TASK TO COMPLETE: Which lines of the data contain the string "Mark"? Copy every one of them.

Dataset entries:
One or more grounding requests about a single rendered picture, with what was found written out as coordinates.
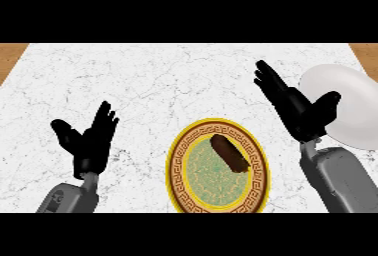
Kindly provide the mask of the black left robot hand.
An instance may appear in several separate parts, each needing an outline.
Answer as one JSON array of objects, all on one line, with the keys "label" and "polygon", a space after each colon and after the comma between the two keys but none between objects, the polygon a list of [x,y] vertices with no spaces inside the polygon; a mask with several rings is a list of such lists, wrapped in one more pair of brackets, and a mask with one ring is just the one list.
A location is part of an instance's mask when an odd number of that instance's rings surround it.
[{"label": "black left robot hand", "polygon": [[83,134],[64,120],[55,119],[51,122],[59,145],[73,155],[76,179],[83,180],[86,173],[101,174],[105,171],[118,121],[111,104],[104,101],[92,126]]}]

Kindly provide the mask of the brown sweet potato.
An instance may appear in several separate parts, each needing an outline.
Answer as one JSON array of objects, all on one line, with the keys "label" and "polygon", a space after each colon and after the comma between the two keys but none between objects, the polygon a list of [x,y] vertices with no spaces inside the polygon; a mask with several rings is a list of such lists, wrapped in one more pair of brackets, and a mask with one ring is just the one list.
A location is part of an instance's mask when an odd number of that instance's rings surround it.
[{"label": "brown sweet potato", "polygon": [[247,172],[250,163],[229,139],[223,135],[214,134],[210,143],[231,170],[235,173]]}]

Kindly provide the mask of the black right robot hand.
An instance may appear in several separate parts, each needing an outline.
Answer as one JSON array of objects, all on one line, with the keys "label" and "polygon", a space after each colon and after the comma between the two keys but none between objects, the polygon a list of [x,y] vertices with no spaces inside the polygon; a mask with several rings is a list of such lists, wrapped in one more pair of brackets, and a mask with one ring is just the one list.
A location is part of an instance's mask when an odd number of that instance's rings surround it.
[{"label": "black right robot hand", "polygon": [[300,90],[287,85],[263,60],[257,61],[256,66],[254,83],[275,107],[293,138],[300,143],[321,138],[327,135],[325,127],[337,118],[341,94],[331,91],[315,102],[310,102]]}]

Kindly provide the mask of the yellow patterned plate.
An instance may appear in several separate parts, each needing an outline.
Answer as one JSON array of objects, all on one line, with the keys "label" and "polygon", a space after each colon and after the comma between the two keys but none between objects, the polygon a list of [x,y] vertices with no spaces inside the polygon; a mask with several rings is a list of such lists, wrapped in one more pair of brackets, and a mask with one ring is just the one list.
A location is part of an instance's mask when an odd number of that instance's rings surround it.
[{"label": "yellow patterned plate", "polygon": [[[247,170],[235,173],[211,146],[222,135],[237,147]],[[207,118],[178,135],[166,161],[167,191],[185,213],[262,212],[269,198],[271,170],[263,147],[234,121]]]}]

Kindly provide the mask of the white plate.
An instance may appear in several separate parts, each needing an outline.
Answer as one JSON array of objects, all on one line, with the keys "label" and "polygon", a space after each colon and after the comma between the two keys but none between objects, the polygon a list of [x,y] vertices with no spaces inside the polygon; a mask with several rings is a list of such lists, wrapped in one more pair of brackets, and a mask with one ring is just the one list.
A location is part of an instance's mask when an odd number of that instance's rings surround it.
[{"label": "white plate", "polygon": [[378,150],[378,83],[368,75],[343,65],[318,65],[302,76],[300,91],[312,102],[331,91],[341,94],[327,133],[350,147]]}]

==

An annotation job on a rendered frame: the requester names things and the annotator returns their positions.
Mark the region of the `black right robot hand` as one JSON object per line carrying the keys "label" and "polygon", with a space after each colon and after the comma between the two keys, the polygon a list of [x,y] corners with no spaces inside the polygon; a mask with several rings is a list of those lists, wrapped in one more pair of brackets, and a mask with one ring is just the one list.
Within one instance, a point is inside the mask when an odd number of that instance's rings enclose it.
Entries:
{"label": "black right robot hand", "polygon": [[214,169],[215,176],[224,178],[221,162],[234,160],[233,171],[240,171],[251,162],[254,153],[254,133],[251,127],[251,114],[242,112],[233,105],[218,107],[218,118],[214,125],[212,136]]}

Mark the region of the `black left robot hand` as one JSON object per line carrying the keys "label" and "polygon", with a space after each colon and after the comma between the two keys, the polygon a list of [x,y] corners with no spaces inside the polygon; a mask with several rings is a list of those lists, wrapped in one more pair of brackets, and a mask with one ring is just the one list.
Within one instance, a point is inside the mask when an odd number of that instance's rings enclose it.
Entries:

ANSWER AREA:
Mark the region of the `black right robot hand` as one JSON object per line carrying the keys "label" and "polygon", with a space after each colon and after the comma between the two keys, the polygon a list of [x,y] corners with no spaces inside the polygon; a mask with several rings is a list of those lists, wrapped in one more pair of brackets, and a mask with one ring is just the one list.
Mark the region of the `black left robot hand` as one JSON object per line carrying the keys "label" and "polygon", with a space after each colon and after the comma between the two keys, the polygon a list of [x,y] corners with no spaces inside the polygon; a mask with several rings is a list of those lists, wrapped in one more pair of brackets, and a mask with one ring is just the one list.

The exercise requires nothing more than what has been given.